I stumbled across this review today in COMPARATIVE AMERICAN STUDIES 2.1 (March 2004)--just a decade late. Thank you, David Seed. The American reviewers were scathing. Richard Brodhead, Andrew Delbanco, and Elizabeth Schultz all said or implied that I made up two lost books that Melville wrote, THE ISLE OF THE CROSS and POEMS, and Delbanco said I could not be trusted anywhere in any volume because I made these books up. Brenda Wineapple said I wrote fantasy biography like Edmund Morris's DUTCH. How nice to see the review by David Seed.
It is impossible to overstate Parker's
skill at organizing an enormous mass of data, much of it available for the
first time, into a coherent and engrossing narrative. The documentation for
this volume, like its predecessor, is impeccably scholarly and thorough, and
is given in concluding pages without the distraction of footnotes to disrupt
the flow of reading.
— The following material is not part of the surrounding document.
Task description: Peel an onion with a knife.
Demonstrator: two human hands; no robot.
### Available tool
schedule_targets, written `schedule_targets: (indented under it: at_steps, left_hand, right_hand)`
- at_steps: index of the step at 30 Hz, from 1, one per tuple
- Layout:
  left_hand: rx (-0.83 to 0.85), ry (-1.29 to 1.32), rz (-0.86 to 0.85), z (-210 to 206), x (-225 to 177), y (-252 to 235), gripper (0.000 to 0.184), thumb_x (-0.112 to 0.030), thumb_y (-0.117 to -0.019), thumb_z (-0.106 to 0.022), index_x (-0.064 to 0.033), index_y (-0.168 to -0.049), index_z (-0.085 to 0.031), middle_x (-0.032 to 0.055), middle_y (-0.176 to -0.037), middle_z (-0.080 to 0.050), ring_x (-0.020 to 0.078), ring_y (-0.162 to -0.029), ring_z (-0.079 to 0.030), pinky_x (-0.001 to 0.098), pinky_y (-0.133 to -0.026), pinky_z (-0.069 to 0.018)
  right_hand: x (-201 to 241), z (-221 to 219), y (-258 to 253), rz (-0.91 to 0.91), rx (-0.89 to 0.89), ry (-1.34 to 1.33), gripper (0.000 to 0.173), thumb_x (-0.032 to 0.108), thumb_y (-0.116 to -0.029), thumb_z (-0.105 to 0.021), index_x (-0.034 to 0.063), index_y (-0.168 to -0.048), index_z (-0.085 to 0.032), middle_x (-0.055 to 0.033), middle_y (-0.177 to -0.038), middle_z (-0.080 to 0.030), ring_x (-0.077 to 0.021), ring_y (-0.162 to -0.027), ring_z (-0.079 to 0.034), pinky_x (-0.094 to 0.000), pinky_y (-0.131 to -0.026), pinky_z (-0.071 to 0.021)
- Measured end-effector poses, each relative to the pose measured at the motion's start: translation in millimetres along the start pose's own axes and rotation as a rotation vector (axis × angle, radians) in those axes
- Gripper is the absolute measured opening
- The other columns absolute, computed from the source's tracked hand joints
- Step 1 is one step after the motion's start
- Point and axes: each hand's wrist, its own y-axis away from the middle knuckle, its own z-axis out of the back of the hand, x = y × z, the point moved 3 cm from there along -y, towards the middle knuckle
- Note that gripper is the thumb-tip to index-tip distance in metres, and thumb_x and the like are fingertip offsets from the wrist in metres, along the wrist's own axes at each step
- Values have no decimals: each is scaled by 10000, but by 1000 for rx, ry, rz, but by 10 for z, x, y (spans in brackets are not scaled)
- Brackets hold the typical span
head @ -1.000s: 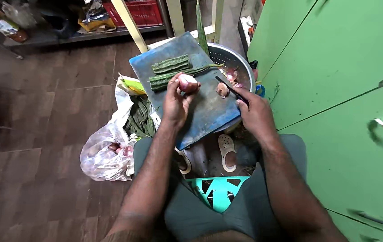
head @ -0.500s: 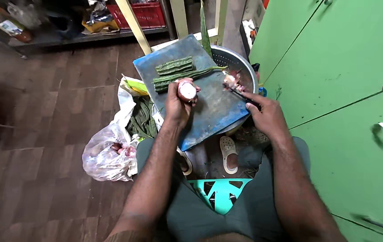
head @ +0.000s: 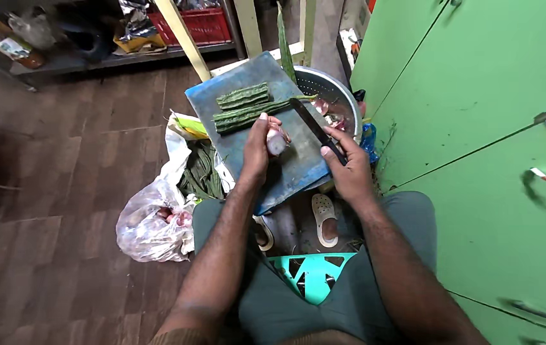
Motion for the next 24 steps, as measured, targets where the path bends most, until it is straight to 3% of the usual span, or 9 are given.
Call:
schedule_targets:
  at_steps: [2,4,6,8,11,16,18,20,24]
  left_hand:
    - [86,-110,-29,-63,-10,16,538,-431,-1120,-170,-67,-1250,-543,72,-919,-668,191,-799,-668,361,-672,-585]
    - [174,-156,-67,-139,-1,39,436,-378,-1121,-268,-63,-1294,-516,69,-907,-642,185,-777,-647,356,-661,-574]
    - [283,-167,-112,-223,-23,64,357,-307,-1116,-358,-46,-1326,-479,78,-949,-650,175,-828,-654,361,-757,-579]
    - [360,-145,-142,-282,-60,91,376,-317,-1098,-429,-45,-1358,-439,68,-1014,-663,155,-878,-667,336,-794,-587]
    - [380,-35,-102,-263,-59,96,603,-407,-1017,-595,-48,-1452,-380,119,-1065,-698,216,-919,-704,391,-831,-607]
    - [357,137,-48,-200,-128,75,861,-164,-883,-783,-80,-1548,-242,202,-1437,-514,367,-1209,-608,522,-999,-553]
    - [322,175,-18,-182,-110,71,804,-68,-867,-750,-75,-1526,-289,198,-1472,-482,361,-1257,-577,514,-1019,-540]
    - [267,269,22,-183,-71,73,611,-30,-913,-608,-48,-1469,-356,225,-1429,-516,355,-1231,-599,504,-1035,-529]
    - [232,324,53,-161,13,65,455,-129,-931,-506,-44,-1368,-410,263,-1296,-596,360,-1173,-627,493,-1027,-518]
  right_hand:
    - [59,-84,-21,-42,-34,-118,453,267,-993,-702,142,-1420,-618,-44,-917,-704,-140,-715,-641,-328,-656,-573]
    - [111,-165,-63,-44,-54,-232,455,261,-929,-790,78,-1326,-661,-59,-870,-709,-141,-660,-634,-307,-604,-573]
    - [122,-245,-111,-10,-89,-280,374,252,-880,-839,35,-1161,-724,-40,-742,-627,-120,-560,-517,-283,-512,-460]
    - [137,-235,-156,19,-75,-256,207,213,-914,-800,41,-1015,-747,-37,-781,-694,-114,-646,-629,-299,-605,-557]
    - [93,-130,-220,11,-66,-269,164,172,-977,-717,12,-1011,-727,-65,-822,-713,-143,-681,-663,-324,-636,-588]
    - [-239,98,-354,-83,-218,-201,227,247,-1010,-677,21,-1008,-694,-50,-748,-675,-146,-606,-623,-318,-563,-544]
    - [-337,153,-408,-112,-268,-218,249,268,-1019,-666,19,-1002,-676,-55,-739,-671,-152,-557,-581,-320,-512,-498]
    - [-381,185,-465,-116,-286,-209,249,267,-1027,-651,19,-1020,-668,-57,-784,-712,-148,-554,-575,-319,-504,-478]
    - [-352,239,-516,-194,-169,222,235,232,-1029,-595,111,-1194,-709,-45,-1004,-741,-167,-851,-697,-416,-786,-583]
Among the many bodies of information which Parker draws
on, the books which Melville knew deserve mention as a special resource. Every
chapter carries as its epigraph a quotation which Melville had marked in his
copy and these excerpts are just one textual signal that we are being given the
life of a mind. This is important to bear in mind because one of Parker's main
purposes in the present volume has been to fill in the gap which many accounts
of Melville's life have left, thereby implying that he did nothing in the four decades
before his death in 1891. . . .
In his last years Melville lived very much within his family and
Parker excels at giving a 'thick description' of his life-style, whether at
home, staying with relatives, or going on his travels. What astonishes in this
narrative is the sheer density of detail- everyone based on contemporary
documents - which gives a unique texture to this account of the last phase to
Melville's career. Parker's biography represents the ultimate achievement in
Melville scholarship and offers the reader a mine of information on one of the
formative American writers of the 19th century.